Reflections: Fish Warfare

George Rowe

 

It is now 6:00 pm, Thursday, July 18. I am about to leave for an evening of fishing at Moose Lake. At the last minute my fishing buddy bailed on me because of an unexpected event and my wife couldn’t join me because of health reasons. It was time to be alone.

I checked out my boat and all my fishing gear—gasoline, life jacket, fly rod, favourite flies, safety equipment. etc. I looked at the sky and studied the clouds that promise a warm shower of rain. I then check the wind direction—blowing from the southwest to the northeast, which means it is straight down the lake. Yes! This will be a fine evening with a Black Flashabou or a Doc Spratley, two of my favourite flies for Moose Lake.

My wife gives me a kiss, wishes me well and I leave the driveway. There is a sense of freedom and anticipation as I drive toward the evening sun, feel the warm wind on my face, listen to CBC and always on the lookout for wildlife.

On the twenty minute drive to the lake a thousand thoughts flood my mind and occasionally I’m jerked back to reality as I anticipate a Doc Spratley hooking into a fine rainbow trout.

When I arrived at the lake the tranquility is almost emotional. On the wings of the southeast wind I hear the call of a lone loon. I look and see this magnificent bird just a short distance from the dock.

I stand in silence as I observe the chick riding on the back of mom to conserve heat, avoid predators and to simply feel close to home. A pair of mallard ducks squawk past me and I’m startled out of my silence. Fish are now rising near the dock.

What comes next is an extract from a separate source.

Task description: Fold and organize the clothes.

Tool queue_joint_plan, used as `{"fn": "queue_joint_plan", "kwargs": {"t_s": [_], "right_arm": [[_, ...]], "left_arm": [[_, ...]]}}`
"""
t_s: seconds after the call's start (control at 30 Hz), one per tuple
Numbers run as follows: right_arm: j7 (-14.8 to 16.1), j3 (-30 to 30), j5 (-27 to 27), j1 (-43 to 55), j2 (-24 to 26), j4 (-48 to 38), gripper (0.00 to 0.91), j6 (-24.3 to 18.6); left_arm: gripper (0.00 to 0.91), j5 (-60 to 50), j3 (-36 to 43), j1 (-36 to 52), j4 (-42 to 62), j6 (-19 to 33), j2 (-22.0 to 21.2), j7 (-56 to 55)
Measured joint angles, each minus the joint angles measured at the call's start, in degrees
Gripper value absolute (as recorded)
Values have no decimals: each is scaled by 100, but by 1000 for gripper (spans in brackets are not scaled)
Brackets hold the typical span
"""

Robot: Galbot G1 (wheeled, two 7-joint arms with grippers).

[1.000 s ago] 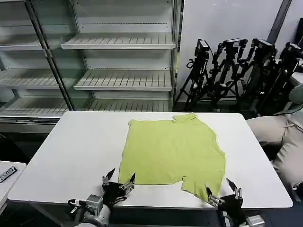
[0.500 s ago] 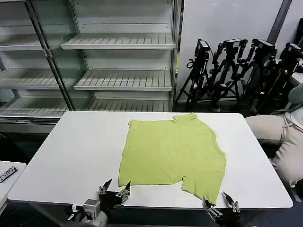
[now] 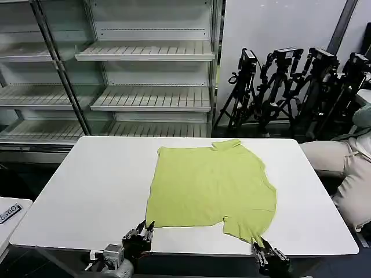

The soft wind is causing slight ripples accross the lake and the deep shadows on the far side is almost haunting but at the same time so inviting for the casting of my own hand-tied Doc Spratley. The tranquility, the freshness of a small lake, the sights and sounds of wildlife, the restlessness of billowing clouds painted on the canvas of a beautiful blue sky and the brilliance of the sun as it nears a resting spot on the horizon is almost enough to bring me to my knees with thanks and in appreciation for the simple pleasures of life.

The cast was almost perfect. The fish rose just inches from the fly and on its downward thrust it savagely hit the Doc Spratley, causing the rod to bend, the line singing its way from the reel and my adrenaline peaking in high gear.

In a matter of seconds the fish rose to the surface and breaking through the dark blue water was momentarily suspended until it dove again, this time with greater vengeance and the kind of tenacity you would not expect from a small fish. I finally reeled it into the boat—it was a fine fish indeed.

Sitting high on its perch was my friend the bald eagle. For twenty-two years now I have observed an eagle, maybe the same one, sitting practically on the same branch, observing me while fishing. I, too, observe it. Many times I have watched that eagle dive deep into the blue waters of Moose Lake, almost always successfully, lifting a good size fish to its famous perch for a good meal. Today I was in for a treat.

Perched about 400 yards from the eagle was a fish hawk. Resting upon what seems to be a feeble branch, the hawk was searching for signs of a fish near the surface. I sat motionless in the boat and simply enjoyed the moment.

As I watch, the hawk takes flight to my right and rises about a 100 yards in the air. For a moment, it hangs suspended in the sky, and then it dives, straight down into the water, under the water. Then, lifting itsself from the waters, carrying a large rainbow trout held by the mighty talons of this great hunter. The hawk was about to enjoy a great meal of delicious fish.

But wait! The eagle! An encounter is about to happen and I am here to witness it.

Leaving its resting place this mighty eagle spread its wings and honed in on the hawk. In less than a minute there was fish warfare over the waters of Moose Lake. That eagle forces the hawk to soar toward the clouds and then quickly dive down toward the water.

There was no way this hawk was going to give up its meal, not without a fight. The maneuverability and flexibility of both combatants is absolutely mind-boggling.

To my left, a second eagle comes into the picture. It keeps a safe distance, as if cheering on its brother/sister eagle not to give up the fight. Three beautiful feathered creatures dancing, waltzing, maneuvering, and displaying an acrobatic moment of entertainment that could never be matched by the best of human intelligentsia.

The first eagle finally forced the hawk to release its catch. Plummeting toward the water, the second eagle, moving at almost at the speed of sound, swoops down and scoops up the flying fish, just meters before hitting the water. It was simply awesome! The second eagle enjoyed a great meal of fresh fish while the other fine feathered birds found a resting place and simply waited for another opportunity.

When the entertainment was over I continued to fish and landed four more beauties.

While boating back to the dock I reflected on what I had just experienced. It was exactly one hour from the time I got to the lake until I had returned to the dock. This one hour of pure enjoyment could never be bought, bartered or borrowed.

My reflection brought to my mind a very beautiful Bible verse:”But those who wait on the Lord will find new strength. They will fly high on wings like eagles. They will run and not grow weary. They will walk and not faint.”  (Isaiah 40″31) Remember, the sun is always shining!